La regia di Marie-Louise Bischofberger è in realtà una non-regia. I cantanti si muovono qua e là senza un’idea ben definita e sono lasciati a sé stessi. Anna canta "Al dolce guidami" seduta su un bracciuolo del trono, dopo aver scrutato accuratamente i suoi piedi scalzi. Nel finale non sviene come da libretto, ma cade dal trono (altezza un metro) e sembra inciampare nel chilometrico mantello nero che la avvolge. Nel secondo atto, la spoglia scena fissa di Eric Wonder viene ricoperta di pipistrelli e il fantasma di una donna si aggira tra le dame con un falco in testa e uno sulla mano (forse richiamando maldestramente il falcone, emblema della regina inglese). Le pirouettes di Enrico e Giovanna sono agghiaccianti ed Elisabetta bambina che corre qua e là sul palco nulla aggiunge se non confusione. Purtroppo non aiuta la direzione di Ion Marin, che è parsa frettolosa, povera di colori e poco intenta a sviluppare ciò che Donizetti affida all’orchestra per esprimere le varie sfaccettature dell’animo di Anna e degli altri personaggi.

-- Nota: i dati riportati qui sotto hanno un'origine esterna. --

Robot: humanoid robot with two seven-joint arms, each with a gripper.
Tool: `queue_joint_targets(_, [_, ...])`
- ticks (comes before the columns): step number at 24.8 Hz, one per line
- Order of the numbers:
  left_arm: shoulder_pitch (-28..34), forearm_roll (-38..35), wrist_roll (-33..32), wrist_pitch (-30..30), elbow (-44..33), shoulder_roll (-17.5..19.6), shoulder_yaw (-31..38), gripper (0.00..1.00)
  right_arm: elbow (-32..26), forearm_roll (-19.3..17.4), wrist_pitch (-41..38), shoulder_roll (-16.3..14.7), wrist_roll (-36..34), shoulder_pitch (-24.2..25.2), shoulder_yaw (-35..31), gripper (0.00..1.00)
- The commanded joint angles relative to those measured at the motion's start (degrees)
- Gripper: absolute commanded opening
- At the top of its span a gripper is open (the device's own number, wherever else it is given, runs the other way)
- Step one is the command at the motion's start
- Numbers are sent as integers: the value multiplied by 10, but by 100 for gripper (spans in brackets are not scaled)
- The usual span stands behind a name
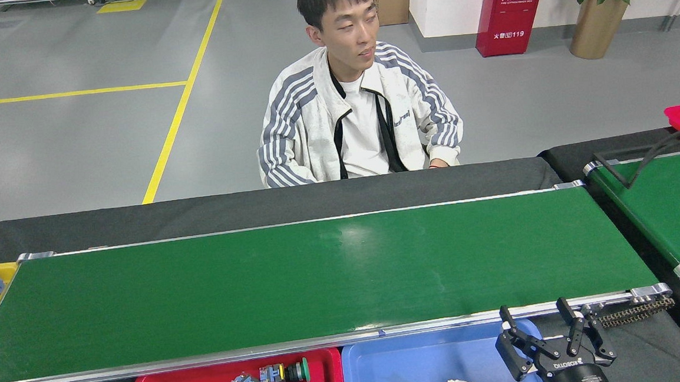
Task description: Pick switch part from conveyor to tray
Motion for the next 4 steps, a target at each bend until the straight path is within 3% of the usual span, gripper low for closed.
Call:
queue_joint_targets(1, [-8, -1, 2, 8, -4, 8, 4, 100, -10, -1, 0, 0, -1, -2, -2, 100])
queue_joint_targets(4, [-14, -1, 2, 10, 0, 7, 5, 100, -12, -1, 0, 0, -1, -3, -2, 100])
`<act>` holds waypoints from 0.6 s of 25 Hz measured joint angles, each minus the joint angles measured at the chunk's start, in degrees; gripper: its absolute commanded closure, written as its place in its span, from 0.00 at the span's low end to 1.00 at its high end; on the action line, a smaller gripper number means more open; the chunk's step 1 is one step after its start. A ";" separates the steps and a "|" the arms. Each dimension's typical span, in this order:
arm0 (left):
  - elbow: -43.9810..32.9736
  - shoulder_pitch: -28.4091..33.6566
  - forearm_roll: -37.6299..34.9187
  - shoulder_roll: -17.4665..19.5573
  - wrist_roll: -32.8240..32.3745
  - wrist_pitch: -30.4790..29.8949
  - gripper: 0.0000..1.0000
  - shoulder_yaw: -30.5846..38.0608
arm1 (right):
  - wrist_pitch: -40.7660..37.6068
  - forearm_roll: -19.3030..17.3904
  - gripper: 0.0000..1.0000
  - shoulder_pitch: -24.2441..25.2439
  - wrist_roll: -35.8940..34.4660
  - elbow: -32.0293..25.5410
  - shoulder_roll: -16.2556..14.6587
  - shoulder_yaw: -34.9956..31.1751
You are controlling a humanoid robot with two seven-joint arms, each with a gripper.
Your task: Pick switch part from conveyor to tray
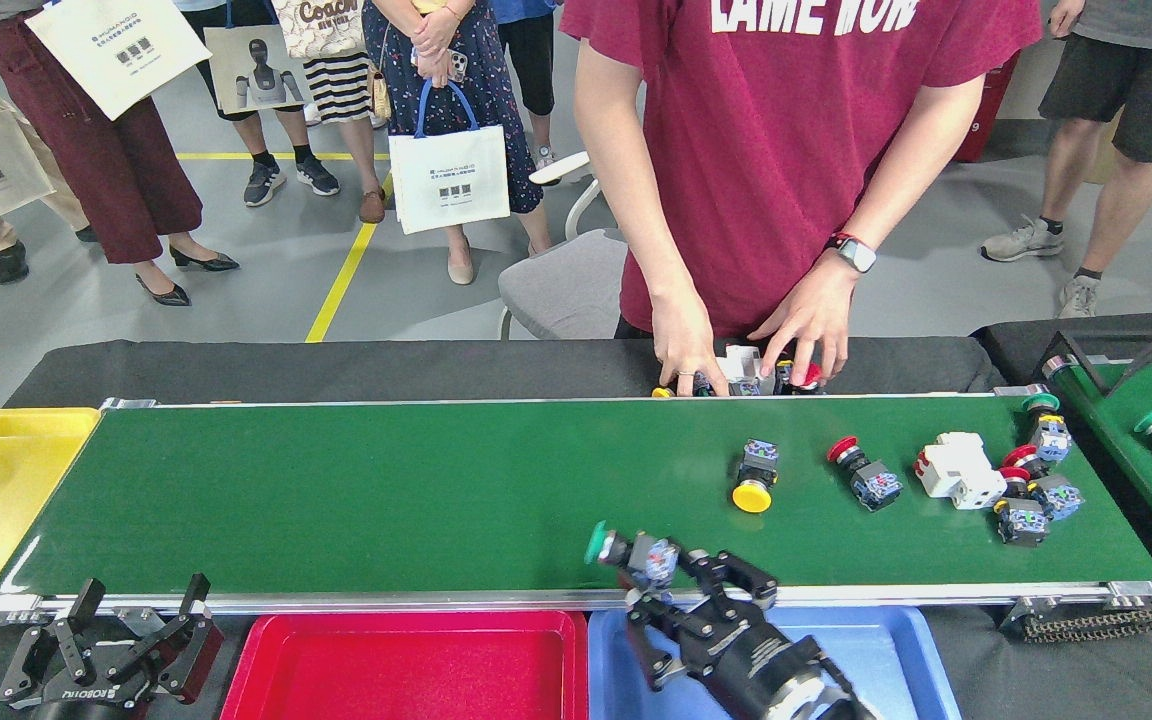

Dicevamo della primadonna, Hibla Gerzmava, al suo debutto al Piermarini. Il registro centrale e quello grave sono di buon volume e qualità, ma quello acuto ha un vibrato strettissimo che invece di “sfogare” comodo sul fiato, rimane schiacciato e, quindi, aspro. La psicologia del personaggio resta monca. Non mancano intensità e orgoglio, ma l’eleganza regale e il turbamento della regina non sono arrivati.  Piace al pubblico, che la sente autentica e la salva dai fischi. Fin dalle prime note di Carlo Colombara ci rendiamo conto che la serata non è facile. Nonostante la purezza nella dizione sia immutata, il registro acuto è quasi afono e quello medio-grave – solitamente ricco di sfumature e armonici - è traballante. La causa è evidentemente un’indisposizione, nonostante la quale il basso ha preferito onorare gli impegni presi con il teatro. Sono scelte. Quel che si crede è che i fischi del loggione siano eccessivi, trattandosi di una serata no per un artista che ha sempre dimostrato negli anni il proprio talento e la propria professionalità. Il Percy di Piero Pretti è scenicamente disinvolto e omogeneo nell’emissione, anche se in acuto spesso nasaleggiante. Mattia Denti plasma con cura il personaggio del fratello di Anna, Rochford. Martina Belli - pur non agevolata dalla regia che colloca il paggio nelle pose più astruse - è un bellissimo Smeton.  Chi sa quel che fa e lo fa al meglio che può è Sonia Ganassi, che da anni si destreggia con successo in questo repertorio. La forte personalità artistica e la precisione esecutiva le consentono di tratteggiare un’ottima Giovanna Seymour. Il pubblico le tributa consensi e minime contestazioni.

A fine serata, il loggione concentra su Colombara e sulla regista i fischi e le contestazioni, in realtà da destinarsi in generale a uno spettacolo che non ha fatto centro.  In scena fino al 23 aprile con le ultime recite affidate a Federica Lombardi, allieva dell’Accademia della Scala, nel rôle en titre.